Synopses & Reviews
In the mid-1950s, Septima Poinsette Clark (1898-1987), a former public school teacher, developed a citizenship training program that enabled thousands of African Americans to register to vote and then to link the power of the ballot to concrete strategies for individual and communal empowerment. In this vibrantly written biography, Katherine Charron demonstrates Clark's crucial role--and the role of many black women teachers--in making education a cornerstone of the twentieth-century freedom struggle. Using Clark's life as a lens, Charron sheds valuable new light on southern black women's activism in national, state, and judicial politics, from the Progressive Era to the civil rights movement and beyond.
Review
"A compelling story, beautifully written, Freedom's Teacher traces a life that intersected with key elements and players in the unfolding civil rights movement. Charron's powerful work also demonstrates the ways in which Septima Clark drew on rich traditions in black history to influence and shape her people's quest for freedom and social justice."--Elizabeth Jacoway, author of Turn Away Thy Son: Little Rock, the Crisis That Shocked the Nation
Review
"When Martin Luther King Jr. received his Nobel Peace Prize in 1964, he insisted that Septima Clark accompany him to Stockholm. King recognized the critical role Clark played in the civil rights movement. Perhaps more effectively than anyone else, Clark blended legal and direct action. In this important contribution to the history of the civil rights movement, Charron presents a powerful and moving portrait of Septima Clark and highlights some of the ways African American women defined the role of citizenship schools. Charron offers a fresh perspective and challenges our understanding of this critical period. Remarkable for its precision, intelligence, and heart, this thoughtful narrative demonstrates the enormous diversity of the movement."--Orville Vernon Burton, Burroughs Chair of Southern History and Culture, Coastal Carolina University
Review
"Freedom's Teacher is at once an intimate biography of a civil rights leader and a sweeping reconsideration of the civil rights era. By placing the schoolhouse alongside the church as a key site of struggle, bringing to visibility a hidden history of black women's educational activism, and demonstrating the subtle interplay of race and gender, Katherine Charron allows us to see both women's leadership and the freedom struggle in a revelatory new light."--Jacquelyn Dowd Hall, University of North Carolina at Chapel Hill
Review
"In Charron's capable hands, [Septima] Clark's life has at long last received the full-length attention it deserves."
-Oral History Review
Review
"More than a biography."
-Oral History Review
Review
"Charron's stunning, eminently readable writing style pulls the reader in from the outset with opening lines that approach synesthesia. . . . Any biographers would find this work amazing and a worthy addition to their libraries. Any historian of the civil rights movements would be well suited to pick this up as background and context for understanding a leader and pioneer.
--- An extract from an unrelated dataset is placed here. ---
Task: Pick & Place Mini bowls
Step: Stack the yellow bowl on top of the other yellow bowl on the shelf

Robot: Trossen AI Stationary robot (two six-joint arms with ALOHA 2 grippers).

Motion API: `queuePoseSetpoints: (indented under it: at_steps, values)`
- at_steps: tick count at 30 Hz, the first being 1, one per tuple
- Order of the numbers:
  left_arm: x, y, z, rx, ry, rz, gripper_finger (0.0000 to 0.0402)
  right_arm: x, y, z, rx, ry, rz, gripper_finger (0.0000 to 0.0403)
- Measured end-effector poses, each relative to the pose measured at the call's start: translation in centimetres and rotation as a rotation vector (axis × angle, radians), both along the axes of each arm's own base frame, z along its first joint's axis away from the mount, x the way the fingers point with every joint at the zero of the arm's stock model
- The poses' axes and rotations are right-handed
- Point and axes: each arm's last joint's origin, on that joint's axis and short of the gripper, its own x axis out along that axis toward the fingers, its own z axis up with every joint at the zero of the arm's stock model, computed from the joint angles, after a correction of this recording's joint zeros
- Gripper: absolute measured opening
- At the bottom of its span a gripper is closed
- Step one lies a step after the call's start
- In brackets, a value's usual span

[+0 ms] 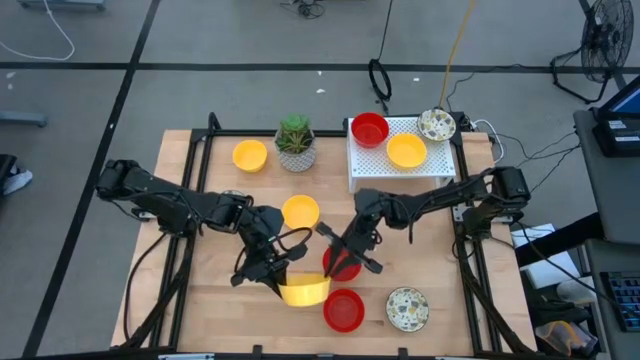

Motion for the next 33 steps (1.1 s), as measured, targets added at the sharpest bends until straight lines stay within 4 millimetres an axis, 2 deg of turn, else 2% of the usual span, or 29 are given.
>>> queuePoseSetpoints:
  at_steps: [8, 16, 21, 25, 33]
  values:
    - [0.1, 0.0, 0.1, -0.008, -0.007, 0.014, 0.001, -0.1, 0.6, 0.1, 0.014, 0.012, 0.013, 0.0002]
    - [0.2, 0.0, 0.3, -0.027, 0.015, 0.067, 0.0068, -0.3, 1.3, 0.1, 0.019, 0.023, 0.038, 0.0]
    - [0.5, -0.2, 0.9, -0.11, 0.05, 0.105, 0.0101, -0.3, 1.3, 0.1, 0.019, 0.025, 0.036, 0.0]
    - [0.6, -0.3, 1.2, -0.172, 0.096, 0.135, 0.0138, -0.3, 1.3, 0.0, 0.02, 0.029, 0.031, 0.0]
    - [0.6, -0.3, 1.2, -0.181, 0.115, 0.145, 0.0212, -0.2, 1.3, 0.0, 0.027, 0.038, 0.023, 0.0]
A general reader would not be put off by academic prose or overreliance on either citations or notations."
-H-Net Reviews
Review
"This biography will enlighten anyone interested in the black freedom struggle, the classic phase of the civil rights movement, and women's history."
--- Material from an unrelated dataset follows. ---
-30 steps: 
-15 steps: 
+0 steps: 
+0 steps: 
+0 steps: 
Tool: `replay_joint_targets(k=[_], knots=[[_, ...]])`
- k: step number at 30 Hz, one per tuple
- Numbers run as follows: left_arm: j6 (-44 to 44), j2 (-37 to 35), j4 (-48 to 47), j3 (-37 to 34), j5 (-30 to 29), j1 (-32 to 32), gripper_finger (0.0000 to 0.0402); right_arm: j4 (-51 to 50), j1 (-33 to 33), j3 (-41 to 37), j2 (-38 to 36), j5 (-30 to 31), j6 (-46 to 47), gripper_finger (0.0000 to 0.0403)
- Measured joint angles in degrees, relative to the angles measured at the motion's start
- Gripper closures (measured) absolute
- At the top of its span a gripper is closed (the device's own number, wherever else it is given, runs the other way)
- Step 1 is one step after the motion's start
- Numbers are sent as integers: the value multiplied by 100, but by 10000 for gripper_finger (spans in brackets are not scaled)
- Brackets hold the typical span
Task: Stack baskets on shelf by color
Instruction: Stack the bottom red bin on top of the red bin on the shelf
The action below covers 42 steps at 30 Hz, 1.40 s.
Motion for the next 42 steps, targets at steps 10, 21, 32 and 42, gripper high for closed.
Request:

-Tennessee Historical Review
Review
"[In this] comprehensive and thoroughly engrossing biography. . . . Katherine Charron artfully presents the full breadth of the life and career of Septima Clark."
-Journal of African American History
Synopsis
In this vibrantly written biography, Katherine Charron demonstrates Clark's crucial role--and the role of many black women teachers--in making education a cornerstone of the twentieth-century freedom struggle. Using Clark's life as a lens, Charron sheds valuable new light on southern black women's activism in national, state, and judicial politics, from the Progressive Era to the civil rights movement and beyond.